Efficiency of text processing [was: That UTF-8 Rant]

From: Juliusz Chroboczek (jec@dcs.ed.ac.uk)
Date: Sun Aug 01 1999 - 16:25:58 EDT

Christophe PIERRET <cpierret@businessobjects.com>:

CP> Looking at my code and rethinking about its design, I really
CP> prefer the UTF-16 versions versus the UTF-8 ones (even if
CP> surrogates are not that simple to handle).

That sounds interesting. Could you please explain this? (My gut
instinct would be that the need to reduce to canonical form at some
point nullifies any advantages that UTF-16 gives over UTF-8.)

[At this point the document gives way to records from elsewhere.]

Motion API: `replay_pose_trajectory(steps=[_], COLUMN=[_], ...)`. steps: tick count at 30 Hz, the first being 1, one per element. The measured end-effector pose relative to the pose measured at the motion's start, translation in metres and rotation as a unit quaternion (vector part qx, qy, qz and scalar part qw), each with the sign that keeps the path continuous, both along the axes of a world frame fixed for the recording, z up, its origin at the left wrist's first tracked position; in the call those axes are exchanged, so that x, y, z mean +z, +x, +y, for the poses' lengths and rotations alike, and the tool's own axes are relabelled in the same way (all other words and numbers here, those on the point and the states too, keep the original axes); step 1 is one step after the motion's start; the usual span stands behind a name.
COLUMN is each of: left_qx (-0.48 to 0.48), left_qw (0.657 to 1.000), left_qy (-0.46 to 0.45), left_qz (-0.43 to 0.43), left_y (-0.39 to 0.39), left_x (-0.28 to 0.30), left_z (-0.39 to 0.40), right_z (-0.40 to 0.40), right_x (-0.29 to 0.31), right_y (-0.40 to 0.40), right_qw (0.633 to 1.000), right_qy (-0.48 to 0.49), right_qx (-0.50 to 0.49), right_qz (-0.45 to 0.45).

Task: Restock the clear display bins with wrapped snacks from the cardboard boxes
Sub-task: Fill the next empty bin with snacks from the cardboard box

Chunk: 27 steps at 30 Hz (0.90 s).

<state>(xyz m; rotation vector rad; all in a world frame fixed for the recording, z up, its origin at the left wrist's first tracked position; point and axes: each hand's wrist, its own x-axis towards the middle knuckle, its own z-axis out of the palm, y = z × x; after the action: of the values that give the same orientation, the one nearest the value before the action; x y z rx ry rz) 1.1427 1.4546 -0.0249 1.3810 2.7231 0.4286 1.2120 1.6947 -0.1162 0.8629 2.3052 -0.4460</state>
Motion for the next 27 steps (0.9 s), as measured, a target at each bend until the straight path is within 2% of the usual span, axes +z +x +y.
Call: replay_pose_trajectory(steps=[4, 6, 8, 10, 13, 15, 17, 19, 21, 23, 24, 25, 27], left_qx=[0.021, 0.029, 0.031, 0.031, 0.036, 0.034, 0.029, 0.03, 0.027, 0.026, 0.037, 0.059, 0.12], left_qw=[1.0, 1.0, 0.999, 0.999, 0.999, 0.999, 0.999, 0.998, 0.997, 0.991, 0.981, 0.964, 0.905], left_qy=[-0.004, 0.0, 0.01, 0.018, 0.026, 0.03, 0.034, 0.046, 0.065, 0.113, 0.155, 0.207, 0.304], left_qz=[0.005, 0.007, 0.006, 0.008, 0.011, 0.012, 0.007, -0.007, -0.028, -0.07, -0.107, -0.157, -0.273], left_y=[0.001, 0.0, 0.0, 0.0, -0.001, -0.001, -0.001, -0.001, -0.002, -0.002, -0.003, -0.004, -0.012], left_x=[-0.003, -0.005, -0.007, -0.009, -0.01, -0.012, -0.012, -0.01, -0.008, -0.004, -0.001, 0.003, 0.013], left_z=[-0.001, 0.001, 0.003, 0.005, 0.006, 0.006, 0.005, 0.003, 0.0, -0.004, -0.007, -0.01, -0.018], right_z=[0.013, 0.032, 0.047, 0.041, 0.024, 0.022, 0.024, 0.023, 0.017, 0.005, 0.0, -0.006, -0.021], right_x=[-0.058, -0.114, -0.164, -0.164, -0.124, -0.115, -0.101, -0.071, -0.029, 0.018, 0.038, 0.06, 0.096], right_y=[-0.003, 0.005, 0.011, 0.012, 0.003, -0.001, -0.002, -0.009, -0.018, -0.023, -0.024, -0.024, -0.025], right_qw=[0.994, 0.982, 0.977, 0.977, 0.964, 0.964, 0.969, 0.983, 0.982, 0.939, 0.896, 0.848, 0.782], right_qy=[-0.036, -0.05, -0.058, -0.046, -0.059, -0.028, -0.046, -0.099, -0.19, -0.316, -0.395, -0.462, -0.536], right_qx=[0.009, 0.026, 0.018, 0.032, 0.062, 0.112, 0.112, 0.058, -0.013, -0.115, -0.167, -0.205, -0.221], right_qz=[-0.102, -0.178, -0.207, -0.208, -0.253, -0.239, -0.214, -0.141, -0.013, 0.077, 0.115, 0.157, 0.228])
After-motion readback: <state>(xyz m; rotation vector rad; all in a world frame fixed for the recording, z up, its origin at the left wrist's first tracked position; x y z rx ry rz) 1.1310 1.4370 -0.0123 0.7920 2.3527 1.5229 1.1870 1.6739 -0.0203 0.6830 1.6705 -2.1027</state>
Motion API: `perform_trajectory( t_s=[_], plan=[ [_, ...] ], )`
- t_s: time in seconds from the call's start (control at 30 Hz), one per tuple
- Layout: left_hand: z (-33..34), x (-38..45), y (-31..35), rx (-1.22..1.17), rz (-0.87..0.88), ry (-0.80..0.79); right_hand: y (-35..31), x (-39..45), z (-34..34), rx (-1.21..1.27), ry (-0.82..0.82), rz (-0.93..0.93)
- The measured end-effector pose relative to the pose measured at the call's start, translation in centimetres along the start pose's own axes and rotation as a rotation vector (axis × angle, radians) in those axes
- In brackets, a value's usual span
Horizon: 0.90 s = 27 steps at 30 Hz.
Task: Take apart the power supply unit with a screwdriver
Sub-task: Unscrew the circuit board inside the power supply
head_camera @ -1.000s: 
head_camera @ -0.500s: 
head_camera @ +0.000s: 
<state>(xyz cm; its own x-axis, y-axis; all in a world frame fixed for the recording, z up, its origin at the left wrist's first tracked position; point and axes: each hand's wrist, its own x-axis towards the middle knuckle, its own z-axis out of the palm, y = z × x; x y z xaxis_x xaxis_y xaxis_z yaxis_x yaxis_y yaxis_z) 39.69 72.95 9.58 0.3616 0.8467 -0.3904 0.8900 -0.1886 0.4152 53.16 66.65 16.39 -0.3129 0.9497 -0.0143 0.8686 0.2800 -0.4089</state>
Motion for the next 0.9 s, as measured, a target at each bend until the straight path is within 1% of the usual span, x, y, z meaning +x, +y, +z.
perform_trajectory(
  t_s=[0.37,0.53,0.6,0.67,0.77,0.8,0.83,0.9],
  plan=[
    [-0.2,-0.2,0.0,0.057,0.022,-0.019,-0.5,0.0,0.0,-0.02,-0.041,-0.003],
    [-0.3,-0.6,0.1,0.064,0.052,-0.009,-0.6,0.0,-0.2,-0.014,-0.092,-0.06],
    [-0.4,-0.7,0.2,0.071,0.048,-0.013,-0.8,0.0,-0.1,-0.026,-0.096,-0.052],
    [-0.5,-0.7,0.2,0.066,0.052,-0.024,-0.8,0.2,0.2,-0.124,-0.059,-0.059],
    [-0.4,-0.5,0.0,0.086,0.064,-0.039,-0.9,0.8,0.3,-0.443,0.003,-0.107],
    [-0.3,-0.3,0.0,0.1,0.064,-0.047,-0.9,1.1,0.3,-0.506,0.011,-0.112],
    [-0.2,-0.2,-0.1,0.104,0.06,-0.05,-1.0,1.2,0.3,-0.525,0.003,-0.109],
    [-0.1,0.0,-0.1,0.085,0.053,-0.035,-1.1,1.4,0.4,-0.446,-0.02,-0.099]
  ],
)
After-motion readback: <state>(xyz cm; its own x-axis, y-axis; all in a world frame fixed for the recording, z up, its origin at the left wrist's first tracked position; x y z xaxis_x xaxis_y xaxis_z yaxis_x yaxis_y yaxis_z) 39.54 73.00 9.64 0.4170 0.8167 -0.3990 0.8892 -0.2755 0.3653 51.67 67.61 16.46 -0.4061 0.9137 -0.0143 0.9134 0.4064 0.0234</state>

CP> I benchmarked most of my algorithms on pentium II machines and the
CP> results are: Efficiency of Unicode text processing algorithms
CP> depends on encodings AND language.

CP> In my case: Sorting any latin script language is faster with UTF-8
CP> (using Unicode Collation Algorithm) while it was faster to use
CP> UTF-16 for Japanese or Russian. The same applies to regex search.

This might be a processor-specific thing. The Intel machines are
surprisingly good at dealing with unaligned and eight-bit memory
accesses. You'd probably find different results on machines with poor
support for such accesses, such as Alphas and most RISC processors.

I wonder what IA-64 (Merced) will be like in this respect.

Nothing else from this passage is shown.